What to do
Each line of the data below holding the word "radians" must be copied.

------------------------

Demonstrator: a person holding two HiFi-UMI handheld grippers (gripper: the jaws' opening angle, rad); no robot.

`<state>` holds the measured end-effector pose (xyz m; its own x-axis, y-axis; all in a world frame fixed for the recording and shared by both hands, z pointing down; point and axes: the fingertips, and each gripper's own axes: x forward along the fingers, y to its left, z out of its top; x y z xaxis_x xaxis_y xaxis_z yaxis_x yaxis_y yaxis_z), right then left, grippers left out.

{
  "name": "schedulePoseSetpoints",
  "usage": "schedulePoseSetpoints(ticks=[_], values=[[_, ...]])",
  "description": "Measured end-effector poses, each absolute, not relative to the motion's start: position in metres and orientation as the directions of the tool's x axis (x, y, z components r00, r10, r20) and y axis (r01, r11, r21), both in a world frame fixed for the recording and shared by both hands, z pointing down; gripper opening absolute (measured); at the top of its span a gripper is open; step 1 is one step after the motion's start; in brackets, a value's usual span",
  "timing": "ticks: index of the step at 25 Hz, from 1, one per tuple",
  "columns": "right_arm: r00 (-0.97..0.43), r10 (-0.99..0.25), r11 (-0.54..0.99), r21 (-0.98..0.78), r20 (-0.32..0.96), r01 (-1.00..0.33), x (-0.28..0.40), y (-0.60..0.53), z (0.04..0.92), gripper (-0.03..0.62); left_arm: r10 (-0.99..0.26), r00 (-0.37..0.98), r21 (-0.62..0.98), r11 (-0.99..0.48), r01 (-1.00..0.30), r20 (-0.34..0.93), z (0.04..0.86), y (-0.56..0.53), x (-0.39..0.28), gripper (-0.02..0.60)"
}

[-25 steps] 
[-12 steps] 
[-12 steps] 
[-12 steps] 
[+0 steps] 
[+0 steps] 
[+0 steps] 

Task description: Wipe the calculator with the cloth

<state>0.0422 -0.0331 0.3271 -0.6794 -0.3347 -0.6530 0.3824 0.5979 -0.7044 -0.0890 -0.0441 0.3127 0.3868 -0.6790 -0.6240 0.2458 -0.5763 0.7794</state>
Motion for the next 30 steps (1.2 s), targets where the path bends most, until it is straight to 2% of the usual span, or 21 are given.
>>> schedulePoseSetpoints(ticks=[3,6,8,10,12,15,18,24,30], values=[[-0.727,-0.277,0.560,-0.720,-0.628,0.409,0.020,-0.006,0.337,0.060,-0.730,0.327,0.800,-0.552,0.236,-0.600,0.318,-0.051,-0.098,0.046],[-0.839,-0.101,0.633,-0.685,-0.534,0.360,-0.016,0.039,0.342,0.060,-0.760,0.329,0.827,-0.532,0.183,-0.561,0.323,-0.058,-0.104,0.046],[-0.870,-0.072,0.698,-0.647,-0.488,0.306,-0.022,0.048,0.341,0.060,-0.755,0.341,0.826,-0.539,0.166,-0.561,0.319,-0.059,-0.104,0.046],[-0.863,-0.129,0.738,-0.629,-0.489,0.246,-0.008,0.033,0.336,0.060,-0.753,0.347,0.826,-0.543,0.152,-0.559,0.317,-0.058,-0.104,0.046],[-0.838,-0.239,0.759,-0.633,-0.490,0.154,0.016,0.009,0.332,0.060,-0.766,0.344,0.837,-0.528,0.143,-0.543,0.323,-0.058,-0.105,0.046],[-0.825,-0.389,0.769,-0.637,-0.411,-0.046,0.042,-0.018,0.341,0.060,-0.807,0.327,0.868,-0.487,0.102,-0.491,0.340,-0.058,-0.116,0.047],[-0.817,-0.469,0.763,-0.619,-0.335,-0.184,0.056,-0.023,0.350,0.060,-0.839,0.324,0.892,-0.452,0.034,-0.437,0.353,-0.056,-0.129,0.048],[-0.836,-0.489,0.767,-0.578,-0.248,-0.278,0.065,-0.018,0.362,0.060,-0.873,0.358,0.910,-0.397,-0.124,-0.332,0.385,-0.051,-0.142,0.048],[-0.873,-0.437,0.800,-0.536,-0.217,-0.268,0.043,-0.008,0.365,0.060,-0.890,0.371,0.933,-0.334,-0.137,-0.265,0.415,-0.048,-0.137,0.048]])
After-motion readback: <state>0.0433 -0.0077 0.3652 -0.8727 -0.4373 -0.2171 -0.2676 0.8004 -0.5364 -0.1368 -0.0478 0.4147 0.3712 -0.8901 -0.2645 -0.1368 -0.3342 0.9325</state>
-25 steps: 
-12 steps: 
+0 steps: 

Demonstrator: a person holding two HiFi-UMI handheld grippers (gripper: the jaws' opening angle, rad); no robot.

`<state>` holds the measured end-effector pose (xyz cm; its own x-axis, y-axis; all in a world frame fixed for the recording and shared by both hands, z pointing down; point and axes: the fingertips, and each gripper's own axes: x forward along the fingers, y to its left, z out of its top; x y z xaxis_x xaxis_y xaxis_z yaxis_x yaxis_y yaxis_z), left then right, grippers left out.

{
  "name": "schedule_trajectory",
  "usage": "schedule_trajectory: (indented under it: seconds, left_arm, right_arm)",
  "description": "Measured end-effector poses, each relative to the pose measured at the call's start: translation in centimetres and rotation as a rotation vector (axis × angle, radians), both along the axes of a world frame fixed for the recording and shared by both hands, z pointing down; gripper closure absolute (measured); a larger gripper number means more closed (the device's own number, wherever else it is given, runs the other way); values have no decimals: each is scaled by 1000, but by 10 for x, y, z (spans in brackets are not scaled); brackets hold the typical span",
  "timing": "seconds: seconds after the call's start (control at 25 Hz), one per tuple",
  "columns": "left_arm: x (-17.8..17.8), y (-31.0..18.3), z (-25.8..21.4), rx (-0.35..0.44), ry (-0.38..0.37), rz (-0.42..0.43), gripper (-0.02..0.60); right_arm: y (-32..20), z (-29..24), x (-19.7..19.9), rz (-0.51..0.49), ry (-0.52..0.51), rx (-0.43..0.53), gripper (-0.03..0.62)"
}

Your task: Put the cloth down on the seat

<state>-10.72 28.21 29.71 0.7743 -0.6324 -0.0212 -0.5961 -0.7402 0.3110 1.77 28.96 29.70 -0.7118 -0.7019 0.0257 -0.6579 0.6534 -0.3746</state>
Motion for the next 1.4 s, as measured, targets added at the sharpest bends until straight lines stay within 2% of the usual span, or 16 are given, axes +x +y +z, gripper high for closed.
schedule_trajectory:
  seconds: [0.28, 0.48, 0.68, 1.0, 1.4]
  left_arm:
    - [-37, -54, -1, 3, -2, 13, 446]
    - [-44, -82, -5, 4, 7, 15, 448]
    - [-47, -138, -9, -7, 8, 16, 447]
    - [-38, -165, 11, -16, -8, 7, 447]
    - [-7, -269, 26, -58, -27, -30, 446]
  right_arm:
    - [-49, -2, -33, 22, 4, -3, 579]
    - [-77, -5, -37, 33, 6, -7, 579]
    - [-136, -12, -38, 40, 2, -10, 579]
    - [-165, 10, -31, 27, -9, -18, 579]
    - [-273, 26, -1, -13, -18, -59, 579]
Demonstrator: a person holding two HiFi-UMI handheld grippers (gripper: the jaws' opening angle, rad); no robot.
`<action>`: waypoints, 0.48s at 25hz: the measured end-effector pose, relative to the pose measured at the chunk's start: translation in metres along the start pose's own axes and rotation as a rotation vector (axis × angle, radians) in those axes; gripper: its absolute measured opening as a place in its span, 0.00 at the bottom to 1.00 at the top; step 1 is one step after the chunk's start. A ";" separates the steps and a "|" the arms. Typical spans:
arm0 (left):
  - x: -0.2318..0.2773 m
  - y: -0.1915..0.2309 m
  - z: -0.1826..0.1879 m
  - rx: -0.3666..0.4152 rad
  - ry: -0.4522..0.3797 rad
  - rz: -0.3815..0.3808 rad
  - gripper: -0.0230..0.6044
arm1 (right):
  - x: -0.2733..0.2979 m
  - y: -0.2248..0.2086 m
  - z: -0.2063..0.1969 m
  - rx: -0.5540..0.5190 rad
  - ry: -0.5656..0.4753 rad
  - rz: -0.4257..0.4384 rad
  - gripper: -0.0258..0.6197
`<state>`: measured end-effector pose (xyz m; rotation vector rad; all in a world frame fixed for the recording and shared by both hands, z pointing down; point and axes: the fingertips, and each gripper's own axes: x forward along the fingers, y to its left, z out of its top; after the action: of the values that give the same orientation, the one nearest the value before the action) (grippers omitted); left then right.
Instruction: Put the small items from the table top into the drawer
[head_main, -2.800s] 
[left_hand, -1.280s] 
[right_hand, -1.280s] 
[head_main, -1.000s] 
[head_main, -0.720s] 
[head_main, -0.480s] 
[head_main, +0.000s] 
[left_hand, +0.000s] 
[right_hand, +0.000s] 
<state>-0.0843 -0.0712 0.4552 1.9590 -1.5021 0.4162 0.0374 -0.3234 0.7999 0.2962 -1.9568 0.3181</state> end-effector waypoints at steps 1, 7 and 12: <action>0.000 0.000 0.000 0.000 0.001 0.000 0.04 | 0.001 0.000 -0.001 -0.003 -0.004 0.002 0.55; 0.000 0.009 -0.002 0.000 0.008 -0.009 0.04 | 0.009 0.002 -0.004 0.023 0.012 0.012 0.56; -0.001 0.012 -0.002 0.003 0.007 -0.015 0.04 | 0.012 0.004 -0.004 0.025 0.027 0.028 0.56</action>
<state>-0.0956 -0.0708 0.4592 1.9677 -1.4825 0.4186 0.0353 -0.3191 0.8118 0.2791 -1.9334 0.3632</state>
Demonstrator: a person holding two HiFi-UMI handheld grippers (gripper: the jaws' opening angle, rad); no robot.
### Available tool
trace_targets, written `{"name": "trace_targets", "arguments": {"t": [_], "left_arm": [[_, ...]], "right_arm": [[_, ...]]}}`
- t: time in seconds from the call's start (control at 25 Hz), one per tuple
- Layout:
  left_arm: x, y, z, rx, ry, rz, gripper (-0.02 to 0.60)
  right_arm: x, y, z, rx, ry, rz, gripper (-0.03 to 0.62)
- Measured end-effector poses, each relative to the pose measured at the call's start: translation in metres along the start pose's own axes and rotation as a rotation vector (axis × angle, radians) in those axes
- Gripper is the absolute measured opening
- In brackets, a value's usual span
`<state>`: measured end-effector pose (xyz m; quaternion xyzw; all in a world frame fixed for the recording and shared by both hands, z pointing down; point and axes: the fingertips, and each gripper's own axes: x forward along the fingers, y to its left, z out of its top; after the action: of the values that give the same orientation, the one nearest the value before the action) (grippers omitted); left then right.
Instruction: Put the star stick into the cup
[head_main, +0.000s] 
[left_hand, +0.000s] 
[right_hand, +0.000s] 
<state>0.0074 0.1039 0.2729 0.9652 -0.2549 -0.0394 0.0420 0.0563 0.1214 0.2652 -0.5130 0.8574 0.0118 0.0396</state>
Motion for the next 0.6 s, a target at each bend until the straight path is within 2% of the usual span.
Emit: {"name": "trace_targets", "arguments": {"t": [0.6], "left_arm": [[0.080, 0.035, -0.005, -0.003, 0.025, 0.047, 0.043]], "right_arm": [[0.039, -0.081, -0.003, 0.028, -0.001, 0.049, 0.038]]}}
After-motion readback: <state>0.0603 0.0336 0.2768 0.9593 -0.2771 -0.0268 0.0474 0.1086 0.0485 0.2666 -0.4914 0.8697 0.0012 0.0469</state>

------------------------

Expected answer
  "description": "Measured end-effector poses, each relative to the pose measured at the call's start: translation in centimetres and rotation as a rotation vector (axis × angle, radians), both along the axes of a world frame fixed for the recording and shared by both hands, z pointing down; gripper closure absolute (measured); a larger gripper number means more closed (the device's own number, wherever else it is given, runs the other way); values have no decimals: each is scaled by 1000, but by 10 for x, y, z (spans in brackets are not scaled); brackets hold the typical span",
`<action>`: waypoints, 0.48s at 25hz: the measured end-effector pose, relative to the pose measured at the chunk's start: translation in metres along the start pose's own axes and rotation as a rotation vector (axis × angle, radians) in those axes; gripper: its absolute measured opening as a place in its span, 0.00 at the bottom to 1.00 at the top; step 1 is one step after the chunk's start. A ";" separates the steps and a "|" the arms. Typical spans:
- Measured end-effector poses, each relative to the pose measured at the call's start: translation in metres along the start pose's own axes and rotation as a rotation vector (axis × angle, radians) in those axes

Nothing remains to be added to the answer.